◆ Raw data ◆
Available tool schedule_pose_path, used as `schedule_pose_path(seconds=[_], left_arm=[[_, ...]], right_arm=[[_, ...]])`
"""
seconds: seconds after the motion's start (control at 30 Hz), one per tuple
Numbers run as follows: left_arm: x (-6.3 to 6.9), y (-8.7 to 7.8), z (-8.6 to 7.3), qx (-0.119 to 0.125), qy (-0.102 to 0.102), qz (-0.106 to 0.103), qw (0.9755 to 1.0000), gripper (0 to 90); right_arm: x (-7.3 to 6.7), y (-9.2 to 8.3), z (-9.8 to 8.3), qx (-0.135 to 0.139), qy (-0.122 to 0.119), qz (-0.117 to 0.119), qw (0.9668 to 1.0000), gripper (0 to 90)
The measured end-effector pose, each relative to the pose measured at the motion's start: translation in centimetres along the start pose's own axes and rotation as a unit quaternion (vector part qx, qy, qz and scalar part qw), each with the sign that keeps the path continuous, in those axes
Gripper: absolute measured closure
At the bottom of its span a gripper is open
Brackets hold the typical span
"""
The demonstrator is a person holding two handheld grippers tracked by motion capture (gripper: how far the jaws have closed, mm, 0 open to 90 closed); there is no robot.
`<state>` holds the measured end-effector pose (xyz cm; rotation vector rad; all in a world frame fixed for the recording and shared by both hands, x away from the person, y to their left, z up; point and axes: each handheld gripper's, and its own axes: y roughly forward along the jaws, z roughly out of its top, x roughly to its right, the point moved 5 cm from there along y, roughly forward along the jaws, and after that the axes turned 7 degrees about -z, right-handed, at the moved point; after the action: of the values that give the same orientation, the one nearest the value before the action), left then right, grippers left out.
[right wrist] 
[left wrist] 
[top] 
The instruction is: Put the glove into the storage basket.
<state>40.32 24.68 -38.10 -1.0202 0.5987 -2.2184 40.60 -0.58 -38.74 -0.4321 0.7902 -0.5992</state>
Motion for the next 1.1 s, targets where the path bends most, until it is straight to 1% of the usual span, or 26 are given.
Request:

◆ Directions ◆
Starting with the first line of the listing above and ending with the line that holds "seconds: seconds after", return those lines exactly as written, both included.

◆ Solution ◆
Available tool schedule_pose_path, used as `schedule_pose_path(seconds=[_], left_arm=[[_, ...]], right_arm=[[_, ...]])`
"""
seconds: seconds after the motion's start (control at 30 Hz), one per tuple

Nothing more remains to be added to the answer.